Lorsqu’on compare la séquence du RBD du virus SARS-CoV-1 avec celle du SARS-CoV-2 des différences apparaissent. Rappelons que l’homologie de séquence pleine longueur en acides aminés entre les deux coronavirus est de 94,6%. Notamment dans le SARS-CoV-1 les acides aminés Val404 et Leu472 remplacent les Lys417 et Phe498 du SARS-CoV-2 (Yan et al. 2020). On comprend ainsi pourquoi l’affinité de liaison entre les deux virus et la protéine ACE2 sera différente. Or, l’affinité entre la protéine virale et la protéine récepteur humaine (ACE2) joue un rôle déterminant dans la transmissibilité du virus. Si pour un coronavirus d’une espèce animale X cette affinité avec ACE2 est faible (du fait de différences dans la séquence du RBD), il y a peu de chance que l’espèce X soit responsable de la transmission à l’homme. C’est le cas du coronavirus MERS (transmis par le chameau) qui utilise en fait un autre récepteur, différent de ACE2. C’est sur cette base que se pose la question de savoir quelle est l’espèce animale relai entre la chauve-souris et l’homme dans l’infection. C’est également sur cette base que le pangolin avait été suspecté être cette espèce animale. En effet, l’homologie de séquence du domaine de liaison (RBD) au récepteur du coronavirus du pangolin est 99% identique à celle du SARS-CoV-2 (Xiao et al. 2020). Cependant, d’autres études ( Liu et al. 2020, Zhang et al. 2020, Lam et al. 2020) ont ensuite montré que si on considère la séquence pleine longueur (et non seulement la séquence du RBD) du coronavirus qui infecte les pangolins de Malaisie, l’homologie de séquence n’est plus que de l’ordre de 85 à 92% et cela suggère donc que la source du SARS-CoV-2 ne peut être cet animal.
Deuxième étape: activation de l'entrée cellulaire
Bien que l’ACE2 soit présente dans les cellules endothéliales de tous les organes, le SARS-CoV est essentiellement pathogène pour le poumon.
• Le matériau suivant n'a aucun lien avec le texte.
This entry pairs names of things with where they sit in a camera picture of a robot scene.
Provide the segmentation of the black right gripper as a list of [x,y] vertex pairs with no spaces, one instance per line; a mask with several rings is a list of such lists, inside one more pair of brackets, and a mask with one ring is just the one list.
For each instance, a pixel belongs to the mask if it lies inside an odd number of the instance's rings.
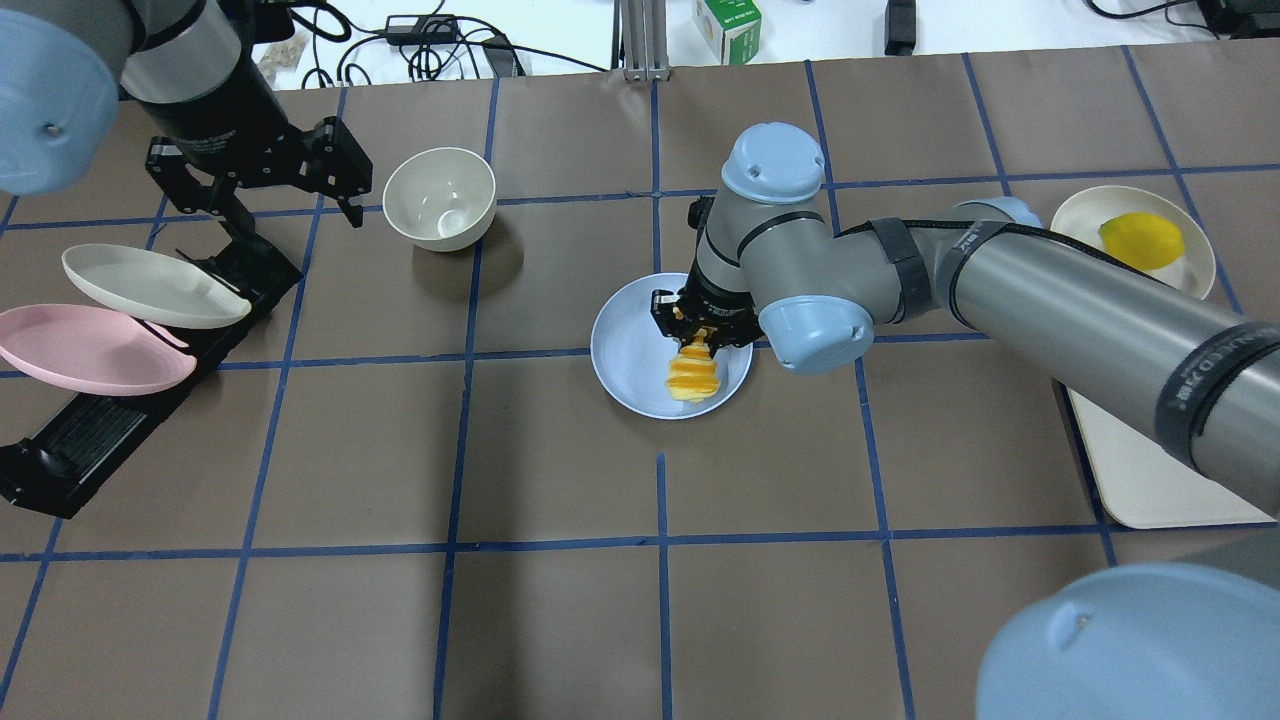
[[677,291],[652,291],[650,315],[682,347],[700,338],[709,348],[741,348],[762,338],[751,295],[722,290],[701,275],[687,275]]

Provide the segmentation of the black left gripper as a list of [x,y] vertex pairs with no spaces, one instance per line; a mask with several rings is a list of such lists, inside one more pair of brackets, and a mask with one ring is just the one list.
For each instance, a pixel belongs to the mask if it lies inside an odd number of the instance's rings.
[[[340,118],[325,117],[303,133],[274,100],[147,102],[145,111],[160,129],[147,172],[177,211],[207,214],[247,242],[256,222],[237,188],[294,187],[334,200],[352,228],[364,227],[372,160]],[[212,183],[180,170],[179,159]]]

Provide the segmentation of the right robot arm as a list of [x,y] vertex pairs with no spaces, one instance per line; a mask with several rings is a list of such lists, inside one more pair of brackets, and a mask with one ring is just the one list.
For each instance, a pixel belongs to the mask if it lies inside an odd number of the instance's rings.
[[[660,332],[710,354],[767,338],[792,373],[868,351],[934,309],[1005,343],[1185,468],[1277,511],[1277,325],[1253,322],[1041,227],[1020,200],[836,234],[813,202],[818,142],[745,129],[699,199],[687,279],[652,295]],[[991,641],[978,719],[1275,719],[1277,533],[1097,571]]]

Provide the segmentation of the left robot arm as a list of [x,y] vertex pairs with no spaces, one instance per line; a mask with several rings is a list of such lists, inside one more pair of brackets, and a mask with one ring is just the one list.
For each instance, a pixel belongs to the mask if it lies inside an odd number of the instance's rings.
[[1,186],[52,193],[90,169],[131,99],[160,133],[145,169],[170,205],[253,233],[239,188],[291,186],[364,224],[372,163],[334,117],[291,123],[253,46],[315,31],[302,1],[5,1]]
De plus, le tropisme cellulaire du virus ne corrèle pas strictement avec la distribution de ACE2. Par exemple, alors que l’expression de ACE2 se fait dans les pneumocytes 1 et 2, seuls les pneumocytes 1 impliqués dans les échanges d’oxygène sang-tissu au niveau des alvéoles pulmonaires sont infectés par le virus. Cela suggère que le récepteur ne peut agir seul et qu’un cofacteur est nécessaire pour l’entrée du virus dans les pneumocytes (Kawase et al. 2012).
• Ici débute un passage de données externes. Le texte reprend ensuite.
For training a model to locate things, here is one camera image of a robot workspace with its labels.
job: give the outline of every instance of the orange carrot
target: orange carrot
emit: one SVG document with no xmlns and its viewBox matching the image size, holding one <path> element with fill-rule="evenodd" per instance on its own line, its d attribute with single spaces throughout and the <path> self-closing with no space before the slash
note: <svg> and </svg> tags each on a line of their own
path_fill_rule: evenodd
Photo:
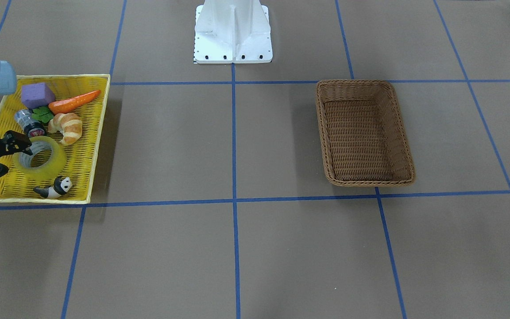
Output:
<svg viewBox="0 0 510 319">
<path fill-rule="evenodd" d="M 73 109 L 76 109 L 80 105 L 84 105 L 85 103 L 95 99 L 98 95 L 100 95 L 100 93 L 101 91 L 98 89 L 97 91 L 79 95 L 77 97 L 71 97 L 70 99 L 54 101 L 48 105 L 48 108 L 55 115 L 59 113 L 67 114 L 72 112 Z"/>
</svg>

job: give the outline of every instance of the toy panda
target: toy panda
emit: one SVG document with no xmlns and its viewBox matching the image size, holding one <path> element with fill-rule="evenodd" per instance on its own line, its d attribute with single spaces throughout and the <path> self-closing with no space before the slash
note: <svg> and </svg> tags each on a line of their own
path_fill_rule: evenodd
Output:
<svg viewBox="0 0 510 319">
<path fill-rule="evenodd" d="M 55 199 L 63 196 L 72 188 L 70 177 L 61 180 L 62 176 L 54 180 L 54 184 L 48 187 L 37 186 L 33 191 L 42 196 L 43 198 Z"/>
</svg>

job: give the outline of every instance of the roll of tape
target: roll of tape
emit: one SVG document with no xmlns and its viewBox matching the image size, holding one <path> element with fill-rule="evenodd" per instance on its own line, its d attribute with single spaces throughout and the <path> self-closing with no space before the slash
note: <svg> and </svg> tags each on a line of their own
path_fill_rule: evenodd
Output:
<svg viewBox="0 0 510 319">
<path fill-rule="evenodd" d="M 66 165 L 66 152 L 55 140 L 48 136 L 31 137 L 32 155 L 25 153 L 13 154 L 14 166 L 26 176 L 32 179 L 51 179 L 56 178 Z M 50 151 L 50 157 L 47 162 L 39 167 L 31 167 L 31 162 L 36 154 L 42 151 Z"/>
</svg>

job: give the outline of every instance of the plastic bottle
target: plastic bottle
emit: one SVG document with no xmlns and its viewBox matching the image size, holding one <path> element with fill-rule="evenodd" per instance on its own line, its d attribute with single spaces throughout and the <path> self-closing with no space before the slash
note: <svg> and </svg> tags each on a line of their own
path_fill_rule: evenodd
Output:
<svg viewBox="0 0 510 319">
<path fill-rule="evenodd" d="M 44 126 L 39 121 L 33 119 L 31 115 L 32 113 L 28 109 L 21 109 L 15 113 L 15 121 L 28 137 L 46 135 Z"/>
</svg>

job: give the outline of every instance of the purple block
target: purple block
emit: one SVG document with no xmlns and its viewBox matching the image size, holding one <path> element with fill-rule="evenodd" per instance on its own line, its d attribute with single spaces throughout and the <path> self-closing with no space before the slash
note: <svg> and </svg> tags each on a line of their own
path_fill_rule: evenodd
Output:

Pour le SARS-CoV, ce rôle de cofacteur est tenu par au moins deux protéases, la TMPRSS2 (transmembrane serine protéase) et la cathepsine-L (une cystéine protéase).
Lorsque la protéine S est fixée sur l’ACE2, un changement de conformation de la protéine se produit, rend celle-ci sensible aux protéases TMPRSS2 et/ou cathepsine L qui par coupure éliminent la partie S1. Il s’agit d’un processus d’activation protéolytique de la protéine virale S qui « découvre » le peptide de fusion FP. C’est ce peptide FP qui, rendu accessible, permet l’entrée proprement dite du virus dans la cellule soit par un processus de fusion entre la membrane virale et la membrane cellulaire après activation par la TMPRSS2, soit par un processus de fusion entre la membrane virale et la membrane des endosomes cellulaires après activation par la cathepsine-L (Simmons 2013). Ce processus se termine par l’introduction du génome viral dans la cellule comme indiqué dans la figure ci-dessous. Il semble que ces deux processus ne soient pas mutuellement exclusifs et agissent simultanément.
A noter que la chloroquine reconnue pour son effet antiviral sur le SARS-CoV-2 (Wang et al. 2020 et Gao et al. 2020) exercerait son action en augmentant le pH dans les endosomes, réduisant ainsi l'activité de la cathepsine-L et inhibant la fusion de la membrane virale et de la membrane des endosomes.
Schéma du mécanisme d'entrée du virus SARS-CoV dans les cellules (selon Simmons 2013)
La libération du génome viral dans la cellule peut se faire suivant deux routes différentes, suivant la protéase utilisée.
Route 1 : activation de la protéine virale S par la protéase TMPRSS2. La protéine TMPRSS2 est exprimée sur les membranes comme la protéine ACE2. Ces deux protéines cohabitent et la liaison de la protéine S du virus sur ACE2 suffit pour que TMRPSS2 coupe S, exposant ainsi le peptide de fusion FP. C’est par l’intermédiaire de FP que la membrane du virus fusionne avec celle de la cellule. La particule virale ainsi ouverte peut libérer son contenu, c’est à dire le génome viral, dans la cellule.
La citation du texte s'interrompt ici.